Saiu rapidamente para o dia tempestuoso. Cada passo, cada gesto seu era eficiente, ao ponto de fazê-la parecer uma máquina. Sarah andava olhando para a tela de seu IPhone, por isso não viu a mulher loira parada na chuva.

A ruiva ergueu o rosto ao ouvir uma voz terrivelmente familiar chamando seu nome. Sua pasta, guarda-chuva e celular foram ao chão em um segundo, tamanha sua surpresa.

Aqueles enormes olhos cor de névoa emoldurados por longos cílios tão claros que eram quase translúcidos ... Aquele cabelo loiro com algumas mechas molhadas da chuva que se grudavam na testa e nas bochechas ... Aqueles convidativos lábios rosados, entreabertos de leve ... Ela parecia exatamente a mesma, como se nem um segundo houvesse se passado.

Em um piscar de olhos as duas mulheres se abraçavam. Nenhuma das duas queria ser a primeira a se afastar. As pessoas olhavam-nas com desaprovação, mas Sarah nem ligava. Calyssa estava ali. Sua Calyssa.

— Senti sua falta, Sarah.

O sussurro chegou a seus ouvidos acompanhado por uma respiração quente, que mexeu com algumas mechas soltas de seu cabelo e fez um arrepio correr por sua espinha.

— Eu também. — Sarah segurou o rosto da loira entre as mãos. — Mas como me encontrou? Quero dizer, você tinha …
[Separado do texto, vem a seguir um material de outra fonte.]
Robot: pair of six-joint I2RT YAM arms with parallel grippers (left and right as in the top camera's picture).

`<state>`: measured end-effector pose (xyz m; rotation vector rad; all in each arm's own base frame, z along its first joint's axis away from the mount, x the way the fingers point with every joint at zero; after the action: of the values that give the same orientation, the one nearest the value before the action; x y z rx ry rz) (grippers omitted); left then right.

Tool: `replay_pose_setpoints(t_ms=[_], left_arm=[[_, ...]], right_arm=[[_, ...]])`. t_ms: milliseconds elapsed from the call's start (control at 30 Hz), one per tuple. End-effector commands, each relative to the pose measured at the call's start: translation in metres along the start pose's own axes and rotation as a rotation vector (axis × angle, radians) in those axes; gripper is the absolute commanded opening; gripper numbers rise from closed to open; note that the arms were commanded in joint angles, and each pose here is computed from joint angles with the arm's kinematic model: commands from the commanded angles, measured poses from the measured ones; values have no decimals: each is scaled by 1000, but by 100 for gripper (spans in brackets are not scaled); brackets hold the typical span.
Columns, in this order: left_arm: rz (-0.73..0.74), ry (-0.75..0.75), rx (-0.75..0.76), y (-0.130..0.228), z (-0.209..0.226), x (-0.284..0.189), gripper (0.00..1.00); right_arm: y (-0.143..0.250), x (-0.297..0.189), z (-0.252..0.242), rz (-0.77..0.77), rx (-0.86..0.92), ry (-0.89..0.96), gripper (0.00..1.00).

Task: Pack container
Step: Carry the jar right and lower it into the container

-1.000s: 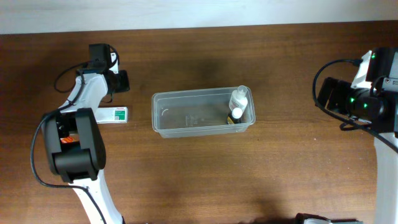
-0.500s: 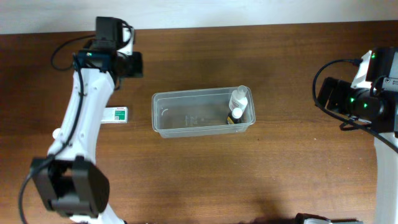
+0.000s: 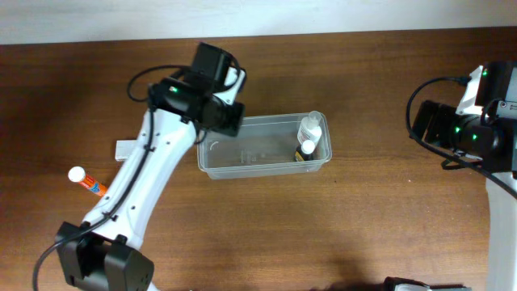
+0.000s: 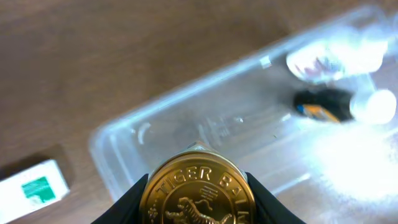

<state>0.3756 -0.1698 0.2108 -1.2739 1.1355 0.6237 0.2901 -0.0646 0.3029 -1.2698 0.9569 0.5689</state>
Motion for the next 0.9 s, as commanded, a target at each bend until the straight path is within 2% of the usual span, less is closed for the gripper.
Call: replay_pose_setpoints(t_ms=[0, 267, 567, 867], left_arm=[[64, 11, 0, 24, -4, 15, 35], [94, -2, -10, 56, 4, 66, 35], [22, -159, -4, 65, 32, 97, 34], [-53, -175, -7, 64, 37, 113, 35]], right_arm=[[-4, -4, -2, -16, 18, 1, 98], [-4, -4, -2, -16, 18, 1, 98], [-4, -4, -2, -16, 18, 1, 99], [-4, -4, -2, -16, 18, 1, 98]])
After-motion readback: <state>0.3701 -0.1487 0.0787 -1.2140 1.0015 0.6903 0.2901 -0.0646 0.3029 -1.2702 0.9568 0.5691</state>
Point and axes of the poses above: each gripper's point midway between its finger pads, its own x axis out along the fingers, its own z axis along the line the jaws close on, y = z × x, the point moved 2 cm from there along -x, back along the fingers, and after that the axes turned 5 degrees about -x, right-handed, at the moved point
— No momento, só tem uma coisa que você precisa saber, Sarah: eu te amo.

— Eu também te amo.

Ao terminar de dizer isso, reclamou os lábios da sereia em um beijo longamente ansiado.

Sarah sabia que as pessoas as olhavam, julgando. Era a primeira vez na vida que nem se importava com o fato.